An antibiotic produced naturally by common soil bacteria kills Mycobacterium species that cause various human diseases, including tuberculosis (TB), according to a report published Monday (September 17) in EMBO Molecular Medicine. The antibiotic even kills drug-resistant strains that escape current TB treatments.
“I seldom get so tickled when I read a paper,” said William Jacobs, a microbiologist and immunologist at the Albert Einstein College of Medicine in New York, who did not participate in the research. The emergence of multidrug resistant strains of Mycobacterium tuberculosis “is a big problem,” he said. “This could be a godsend.”
Tuberculosis infections are commonly treated with a mixture of antibiotics, including one called isoniazid, which Jacobs described as “the cornerstone of TB therapy.” Unfortunately, the most common drug-resistant strains of M. tuberculosis are isoniazid-resistant, he said.
Many researchers, including Stewart Cole, chair of the microbial pathogenesis department at the École Polytechnique Fédérale de Lausanne in Switzerland, have thus been searching for new M. tuberculosis-killing drugs. “In the past we’ve been working a lot on TB drug discovery using target-based approaches… [but] this has been spectacularly unsuccessful,” said Cole. So instead, he and his colleagues looked back over decades of academic literature searching for reports of natural compounds with M. tuberculosis-killing activity.
They found pyridomycin. First described in the 1950s, the drug was reportedly produced by the bacteria Streptomyces pyridomyceticus and Dactylosporangium fulvum. Surprisingly, little was known about pyridomycin—perhaps, Cole suggested, because isoniazid was discovered around the same time and simply stole the limelight.
Cole’s team grew cultures of D. fulvum bacteria, figured out how to isolate and purify pyridomycin, and then showed that the drug was indeed capable of killing M. tuberculosis, as well as many other Mycobacterium species, in culture.
This indiscriminate Mycobacterium-killing ability is a bonus, said Cole. “One of the problems with isoniazid is that it only works against TB,” he said. “If pyridomycin makes it into the clinic, it could have applications in leprosy or Buruli ulcer or atypical mycobacterial infections that can occur in cystic fibrosis patients.”

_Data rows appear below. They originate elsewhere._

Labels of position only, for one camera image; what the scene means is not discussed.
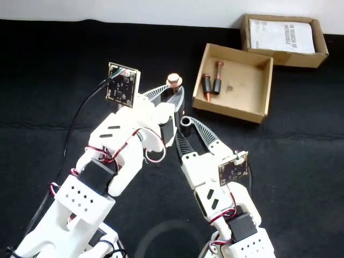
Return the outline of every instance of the white wall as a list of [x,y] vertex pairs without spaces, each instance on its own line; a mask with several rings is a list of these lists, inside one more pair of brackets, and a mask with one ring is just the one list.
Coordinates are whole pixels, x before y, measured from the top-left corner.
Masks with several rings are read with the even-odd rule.
[[95,19],[112,23],[204,27],[240,25],[243,13],[320,19],[324,33],[344,34],[343,0],[1,0],[0,18]]

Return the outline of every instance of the cardboard tray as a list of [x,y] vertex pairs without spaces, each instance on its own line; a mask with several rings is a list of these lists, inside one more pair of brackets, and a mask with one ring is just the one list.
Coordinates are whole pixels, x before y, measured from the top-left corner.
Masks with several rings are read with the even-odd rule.
[[[211,95],[211,102],[208,102],[203,94],[202,75],[210,74],[213,83],[217,60],[224,62],[221,92],[218,96]],[[192,106],[261,123],[268,114],[272,73],[273,58],[207,44],[192,95]]]
[[[251,48],[249,19],[266,20],[266,21],[272,21],[272,22],[309,23],[312,27],[313,43],[314,43],[316,53],[315,54],[302,54],[302,53],[294,53],[294,52],[286,52],[286,51],[274,51],[270,49]],[[324,35],[321,30],[319,20],[307,18],[307,17],[246,14],[243,18],[243,22],[241,26],[241,42],[242,42],[242,49],[244,51],[273,57],[274,65],[317,68],[328,57],[328,50],[326,47]]]

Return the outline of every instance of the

The team went on to identify the bactericidal target of pyridomycin—a protein called inhA, which is involved in synthesis of bacterial cell wall components. As it happens, inhA is the same protein targeted by isoniazid, but there is a difference in the two drugs’ mechanisms. While isoniazid is a pro-drug that requires activation by an intracellular enzyme called KatG before it can bind to inhA, pyridomycin binds inhA directly.
This is an important distinction, explained Valerie Mizrahi, director of the Institute of Infectious Disease and Molecular Medicine at Cape Town University, South Africa, who was not involved in the study. The overwhelming majority of drug resistance mutations in M. tuberculosis occur in the KatG gene, she explained, and such mutant strains should not be resistant to pyridomycin. Indeed, the team showed that clinical isolates of isoniazid-resistant M. tuberculosis carrying KatG mutations were killed effectively by pyridomycin. “The efficacy against drug resistant forms of M. tuberculosis is particularly encouraging,” Mizrahi said.
There is, however, much to be done before pyridomycin can be used in the clinic. “We would [need to] test that it works in animal models and that it is safe and doesn’t have any side effects,” said Cole. “That will take a couple of years.”
“It’s a long journey,” agreed Mizrahi, “but the big plus is that they don’t really need to validate inhA as a drug target because inhA is already the most well validated drug target out there… [so] it has got a good head start.”
R. C. Hartkoorn et al., “Towards a new tuberculosis drug: pyridomycin – nature’s isoniazid,” EMBO Molecular Medicine, doi:10.1002/emmm.201201689, 2012.